→ **What to produce**: Please report how many lines in the data below contain "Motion". Nothing besides the number should be written.

→ **Given data**:
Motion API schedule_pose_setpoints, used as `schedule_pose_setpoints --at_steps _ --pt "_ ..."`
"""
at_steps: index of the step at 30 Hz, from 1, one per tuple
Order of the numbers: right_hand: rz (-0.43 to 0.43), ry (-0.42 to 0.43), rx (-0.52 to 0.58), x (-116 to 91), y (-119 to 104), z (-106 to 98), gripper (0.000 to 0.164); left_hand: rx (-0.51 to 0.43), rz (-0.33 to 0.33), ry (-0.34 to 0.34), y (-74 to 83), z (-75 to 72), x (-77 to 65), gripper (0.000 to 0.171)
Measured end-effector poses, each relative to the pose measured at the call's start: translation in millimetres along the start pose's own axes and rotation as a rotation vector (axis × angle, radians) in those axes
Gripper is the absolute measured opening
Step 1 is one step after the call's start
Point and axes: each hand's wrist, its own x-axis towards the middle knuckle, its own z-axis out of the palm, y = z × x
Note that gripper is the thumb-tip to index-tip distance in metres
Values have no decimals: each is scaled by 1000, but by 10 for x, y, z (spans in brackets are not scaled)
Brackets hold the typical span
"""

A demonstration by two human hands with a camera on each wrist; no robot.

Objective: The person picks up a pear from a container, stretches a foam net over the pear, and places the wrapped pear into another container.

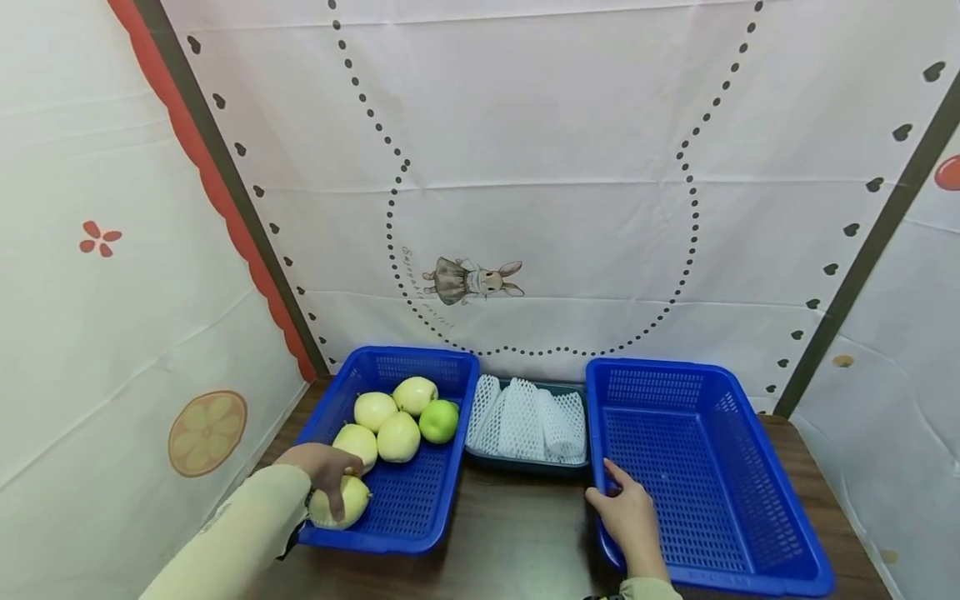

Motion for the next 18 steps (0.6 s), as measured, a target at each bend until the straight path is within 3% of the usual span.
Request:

→ **Answer to the problem**: 2